BRIEF:
Quote the listing below in its entirety.

INPUT RECORDS:
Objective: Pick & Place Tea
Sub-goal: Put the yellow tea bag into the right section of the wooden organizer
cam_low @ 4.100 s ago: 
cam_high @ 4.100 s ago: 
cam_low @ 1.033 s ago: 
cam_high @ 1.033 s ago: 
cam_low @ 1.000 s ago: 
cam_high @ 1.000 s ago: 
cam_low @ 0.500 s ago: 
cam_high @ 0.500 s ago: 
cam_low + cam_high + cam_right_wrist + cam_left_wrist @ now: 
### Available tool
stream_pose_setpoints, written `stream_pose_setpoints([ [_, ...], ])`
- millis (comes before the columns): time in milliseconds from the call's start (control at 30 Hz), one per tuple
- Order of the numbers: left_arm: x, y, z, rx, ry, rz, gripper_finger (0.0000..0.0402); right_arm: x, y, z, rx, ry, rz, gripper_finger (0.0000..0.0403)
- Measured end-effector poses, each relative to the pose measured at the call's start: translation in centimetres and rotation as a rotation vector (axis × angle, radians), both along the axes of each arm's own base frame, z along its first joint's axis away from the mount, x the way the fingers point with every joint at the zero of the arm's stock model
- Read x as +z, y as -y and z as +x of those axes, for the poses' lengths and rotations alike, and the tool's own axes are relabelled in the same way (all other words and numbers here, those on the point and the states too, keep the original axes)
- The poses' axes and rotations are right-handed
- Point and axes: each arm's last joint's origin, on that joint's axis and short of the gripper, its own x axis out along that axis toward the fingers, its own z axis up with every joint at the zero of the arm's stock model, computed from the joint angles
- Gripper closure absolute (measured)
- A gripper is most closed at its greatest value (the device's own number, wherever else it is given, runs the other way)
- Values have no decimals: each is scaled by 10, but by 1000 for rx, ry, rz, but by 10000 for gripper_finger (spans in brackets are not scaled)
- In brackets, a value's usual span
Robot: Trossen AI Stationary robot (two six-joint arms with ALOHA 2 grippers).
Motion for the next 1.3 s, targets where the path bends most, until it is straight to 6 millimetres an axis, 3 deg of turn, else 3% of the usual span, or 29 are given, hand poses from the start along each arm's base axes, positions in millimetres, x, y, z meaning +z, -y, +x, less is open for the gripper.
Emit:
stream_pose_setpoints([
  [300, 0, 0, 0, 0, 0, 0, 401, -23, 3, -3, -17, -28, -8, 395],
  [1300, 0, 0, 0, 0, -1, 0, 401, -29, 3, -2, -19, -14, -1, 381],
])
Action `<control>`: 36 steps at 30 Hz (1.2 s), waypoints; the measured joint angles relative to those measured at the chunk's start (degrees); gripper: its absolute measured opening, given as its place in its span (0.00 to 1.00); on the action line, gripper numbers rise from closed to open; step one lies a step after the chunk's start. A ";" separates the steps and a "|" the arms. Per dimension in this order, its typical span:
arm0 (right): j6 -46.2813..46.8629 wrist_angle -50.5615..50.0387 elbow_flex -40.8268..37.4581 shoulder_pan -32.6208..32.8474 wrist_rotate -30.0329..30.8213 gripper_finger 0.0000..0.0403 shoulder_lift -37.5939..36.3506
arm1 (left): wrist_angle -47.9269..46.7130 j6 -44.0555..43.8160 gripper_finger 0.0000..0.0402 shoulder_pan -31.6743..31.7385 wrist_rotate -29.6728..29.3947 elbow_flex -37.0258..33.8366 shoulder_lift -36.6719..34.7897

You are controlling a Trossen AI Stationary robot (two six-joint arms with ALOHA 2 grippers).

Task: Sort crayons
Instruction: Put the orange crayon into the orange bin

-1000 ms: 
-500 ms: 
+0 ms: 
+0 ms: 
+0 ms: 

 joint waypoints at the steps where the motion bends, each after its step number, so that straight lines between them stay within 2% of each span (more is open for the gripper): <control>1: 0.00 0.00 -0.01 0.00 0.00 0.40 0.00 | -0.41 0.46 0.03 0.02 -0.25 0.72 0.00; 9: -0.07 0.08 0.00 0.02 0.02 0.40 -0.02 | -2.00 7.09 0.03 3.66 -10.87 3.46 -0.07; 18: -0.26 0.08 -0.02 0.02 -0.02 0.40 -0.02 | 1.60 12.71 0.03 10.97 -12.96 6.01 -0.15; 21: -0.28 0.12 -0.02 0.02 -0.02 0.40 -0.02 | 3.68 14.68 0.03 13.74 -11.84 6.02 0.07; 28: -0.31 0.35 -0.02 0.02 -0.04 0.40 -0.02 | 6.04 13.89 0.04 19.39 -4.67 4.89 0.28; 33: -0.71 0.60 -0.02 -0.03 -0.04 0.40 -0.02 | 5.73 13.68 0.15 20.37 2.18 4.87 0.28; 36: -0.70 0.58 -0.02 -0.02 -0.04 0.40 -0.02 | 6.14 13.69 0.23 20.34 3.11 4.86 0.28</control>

RESULT OF THE EXERCISE:
Objective: Pick & Place Tea
Sub-goal: Put the yellow tea bag into the right section of the wooden organizer
cam_low @ 4.100 s ago: 
cam_high @ 4.100 s ago: 
cam_low @ 1.033 s ago: 
cam_high @ 1.033 s ago: 
cam_low @ 1.000 s ago: 
cam_high @ 1.000 s ago: 
cam_low @ 0.500 s ago: 
cam_high @ 0.500 s ago: 
cam_low + cam_high + cam_right_wrist + cam_left_wrist @ now: 
### Available tool
stream_pose_setpoints, written `stream_pose_setpoints([ [_, ...], ])`
- millis (comes before the columns): time in milliseconds from the call's start (control at 30 Hz), one per tuple
- Order of the numbers: left_arm: x, y, z, rx, ry, rz, gripper_finger (0.0000..0.0402); right_arm: x, y, z, rx, ry, rz, gripper_finger (0.0000..0.0403)
- Measured end-effector poses, each relative to the pose measured at the call's start: translation in centimetres and rotation as a rotation vector (axis × angle, radians), both along the axes of each arm's own base frame, z along its first joint's axis away from the mount, x the way the fingers point with every joint at the zero of the arm's stock model
- Read x as +z, y as -y and z as +x of those axes, for the poses' lengths and rotations alike, and the tool's own axes are relabelled in the same way (all other words and numbers here, those on the point and the states too, keep the original axes)
- The poses' axes and rotations are right-handed
- Point and axes: each arm's last joint's origin, on that joint's axis and short of the gripper, its own x axis out along that axis toward the fingers, its own z axis up with every joint at the zero of the arm's stock model, computed from the joint angles
- Gripper closure absolute (measured)
- A gripper is most closed at its greatest value (the device's own number, wherever else it is given, runs the other way)
- Values have no decimals: each is scaled by 10, but by 1000 for rx, ry, rz, but by 10000 for gripper_finger (spans in brackets are not scaled)
- In brackets, a value's usual span
Robot: Trossen AI Stationary robot (two six-joint arms with ALOHA 2 grippers).
Motion for the next 1.3 s, targets where the path bends most, until it is straight to 6 millimetres an axis, 3 deg of turn, else 3% of the usual span, or 29 are given, hand poses from the start along each arm's base axes, positions in millimetres, x, y, z meaning +z, -y, +x, less is open for the gripper.
Emit:
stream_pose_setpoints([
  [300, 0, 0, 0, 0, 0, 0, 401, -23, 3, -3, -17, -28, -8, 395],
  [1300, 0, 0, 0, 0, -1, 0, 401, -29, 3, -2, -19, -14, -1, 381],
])
Action `<control>`: 36 steps at 30 Hz (1.2 s), waypoints; the measured joint angles relative to those measured at the chunk's start (degrees); gripper: its absolute measured opening, given as its place in its span (0.00 to 1.00); on the action line, gripper numbers rise from closed to open; step one lies a step after the chunk's start. A ";" separates the steps and a "|" the arms. Per dimension in this order, its typical span:
arm0 (right): j6 -46.2813..46.8629 wrist_angle -50.5615..50.0387 elbow_flex -40.8268..37.4581 shoulder_pan -32.6208..32.8474 wrist_rotate -30.0329..30.8213 gripper_finger 0.0000..0.0403 shoulder_lift -37.5939..36.3506
arm1 (left): wrist_angle -47.9269..46.7130 j6 -44.0555..43.8160 gripper_finger 0.0000..0.0402 shoulder_pan -31.6743..31.7385 wrist_rotate -29.6728..29.3947 elbow_flex -37.0258..33.8366 shoulder_lift -36.6719..34.7897

You are controlling a Trossen AI Stationary robot (two six-joint arms with ALOHA 2 grippers).

Task: Sort crayons
Instruction: Put the orange crayon into the orange bin

-1000 ms: 
-500 ms: 
+0 ms: 
+0 ms: 
+0 ms: 

 joint waypoints at the steps where the motion bends, each after its step number, so that straight lines between them stay within 2% of each span (more is open for the gripper): <control>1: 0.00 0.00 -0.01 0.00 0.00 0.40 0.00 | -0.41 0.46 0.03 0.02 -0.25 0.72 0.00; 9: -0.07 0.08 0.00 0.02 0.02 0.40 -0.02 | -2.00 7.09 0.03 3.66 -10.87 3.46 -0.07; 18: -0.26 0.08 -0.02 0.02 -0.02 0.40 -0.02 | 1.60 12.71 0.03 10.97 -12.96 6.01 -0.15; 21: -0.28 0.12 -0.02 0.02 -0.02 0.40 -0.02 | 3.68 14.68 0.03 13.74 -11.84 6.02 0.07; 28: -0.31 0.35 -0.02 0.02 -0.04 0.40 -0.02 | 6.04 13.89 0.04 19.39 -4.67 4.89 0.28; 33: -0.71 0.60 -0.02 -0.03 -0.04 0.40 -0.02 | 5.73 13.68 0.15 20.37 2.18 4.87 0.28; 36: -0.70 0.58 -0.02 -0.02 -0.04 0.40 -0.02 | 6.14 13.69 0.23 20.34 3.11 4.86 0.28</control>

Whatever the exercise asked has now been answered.